Меры? Я насторожилась еще больше.
– Ах, боже мой, сударыня! Ну, зачем вы думаете об этом? – воскликнула госпожа Дорсен.– Она хорошенькая? Пожалуйста. Но как вы можете думать, что какая-то гризетка вскружила голову вашему сыну? Ведь то была, несомненно, гризетка или, самое большее, дочь какого– нибудь незначительного мещанина, нарядившаяся в лучшее свое платье по случаю праздника.
«По случаю праздника? Ах, господи! Какого же числа это было? А вдруг это говорится обо мне?» – подумала я, вся трепеща от волнения, не осмеливаясь больше задавать вопросов.
– Да, да. Позвольте вас спросить,– добавила госпожа Дорсен,– разве девушка из сколько-нибудь порядочного дома расхаживает одна по улицам, без лакея или какого-нибудь провожатого, как доложили вам про эту особу? Более того, хорошо зная себе цену, девица сразу разглядела, что ваш сын ей не пара, не только не допустила, чтобы ее отвезли домой в его карете, но и не пожелала сказать, где она живет. Итак, если даже предположить, что он влюбился в нее, как ему найти ее? Вы говорите, он принял меры; ваши люди сообщили, что он послал лакея вдогонку за фиакром, в коем она уехала. (Ах, как тут забилось у меня сердце!) Но разве можно догнать фиакр? А к тому же вы ведь допросили этого самого лакея, и тот вам сказал, что хоть он и побежал вслед за фиакром, но скоро потерял его из виду.
«Ну что ж, тем лучше,– подумала я,– значит, это не про меня; лакей, бежавший вслед за мной, видел, как я вышла из фиакра у своей двери».
– По вашему мнению,– продолжала госпожа Дорсен,– этот малый обманывает вас, играет на руку хозяину?
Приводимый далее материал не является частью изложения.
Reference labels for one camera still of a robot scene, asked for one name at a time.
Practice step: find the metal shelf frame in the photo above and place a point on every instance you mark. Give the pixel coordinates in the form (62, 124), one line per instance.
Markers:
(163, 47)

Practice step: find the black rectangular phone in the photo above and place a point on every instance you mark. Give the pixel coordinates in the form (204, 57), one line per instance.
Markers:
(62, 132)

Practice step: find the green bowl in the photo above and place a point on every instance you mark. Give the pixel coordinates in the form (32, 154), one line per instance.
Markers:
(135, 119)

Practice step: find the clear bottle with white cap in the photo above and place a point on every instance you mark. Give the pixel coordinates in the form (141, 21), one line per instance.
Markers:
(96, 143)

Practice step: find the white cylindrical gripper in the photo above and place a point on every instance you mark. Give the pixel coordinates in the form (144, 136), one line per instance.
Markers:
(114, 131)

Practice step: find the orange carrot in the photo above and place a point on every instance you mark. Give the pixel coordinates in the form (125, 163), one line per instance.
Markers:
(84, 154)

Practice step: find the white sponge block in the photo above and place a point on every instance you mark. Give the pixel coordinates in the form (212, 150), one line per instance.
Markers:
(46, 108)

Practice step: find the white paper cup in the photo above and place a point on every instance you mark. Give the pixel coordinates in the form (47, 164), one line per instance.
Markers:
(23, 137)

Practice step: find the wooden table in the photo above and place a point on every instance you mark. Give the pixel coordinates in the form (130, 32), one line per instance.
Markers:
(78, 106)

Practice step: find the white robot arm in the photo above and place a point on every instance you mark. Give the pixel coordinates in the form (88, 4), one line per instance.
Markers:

«Ай! Ай! Это вполне возможно»,– подумала я.
– Допустим. Пусть будет так. Я согласна, что он видел, где остановился фиакр,– сказала госпожа Дорсен,– и ваш сын узнал, где обитает красотка. Какой же вывод вы делаете? Неужели вы полагаете, что ваш сын воспылал к ней такой страстью, что готов пожертвовать ради нее и своим состоянием, и своим происхождением, позабыть, кто он такой, позабыть свой долг перед матерью и перед самим собой, что он не взглянет ни на какую другую и женится только на этой девице? Подумайте, разве это похоже на вашего сына? Разве он способен на подобные чудачества? Да едва ли их можно ожидать даже от какого-нибудь дурака или заядлого вертопраха. Я допускаю, что девица понравилась вашему сыну, но именно в том духе, как могут нравиться такого рода особы,– ведь к ним отнюдь не испытывают привязанности, и молодой человек в годах вашего сына и при его положении ищет знакомства с ними просто из прихоти и желания увидеть, куда это приведет. Итак, будьте покойны, ручаюсь, что мы его женим, если нам придется бороться лишь с чарами молоденькой авантюристки. Подумаешь, какая страшная опасность!
«Молоденькая авантюристка!» Слова эти не сулили ничего хорошего. Но так я никогда не пойму, о ком идет речь, думала я. Если мои дамы ничего не добавят, я не узнаю окончательно, на что мне надеяться, чего страшиться. Однако госпожа де Миран тотчас разъяснила загадку.
– Я была бы согласна с вами,– сказала она с тревожным видом,– если бы мне не сообщили, что сын мой загрустил и пребывает в дурном расположении духа именно с того дня, как случилось это злополучное происшествие. И правда, вернувшись из деревни, я нашла, что он совершенно переменился. Как вам известно, сын мой по природе жизнерадостный юноша, а теперь он всегда угрюм, рассеян, задумчив, даже его приятели это замечают. Лучший его друг, с которым они были неразлучны, теперь, видите ли, надоедает, докучает ему, вчера сын даже приказал слугам сказать, что его нет дома. А тут еще эта беготня лакея, о котором я вам говорила: сын по четыре раза на день куда-то посылает его, а когда посланец возвращается, всегда ведет с ним долгие разговоры. И это еще не все: нынче утром я беседовала с лекарем, которого привозили, чтобы он осмотрел ногу этой юной особы.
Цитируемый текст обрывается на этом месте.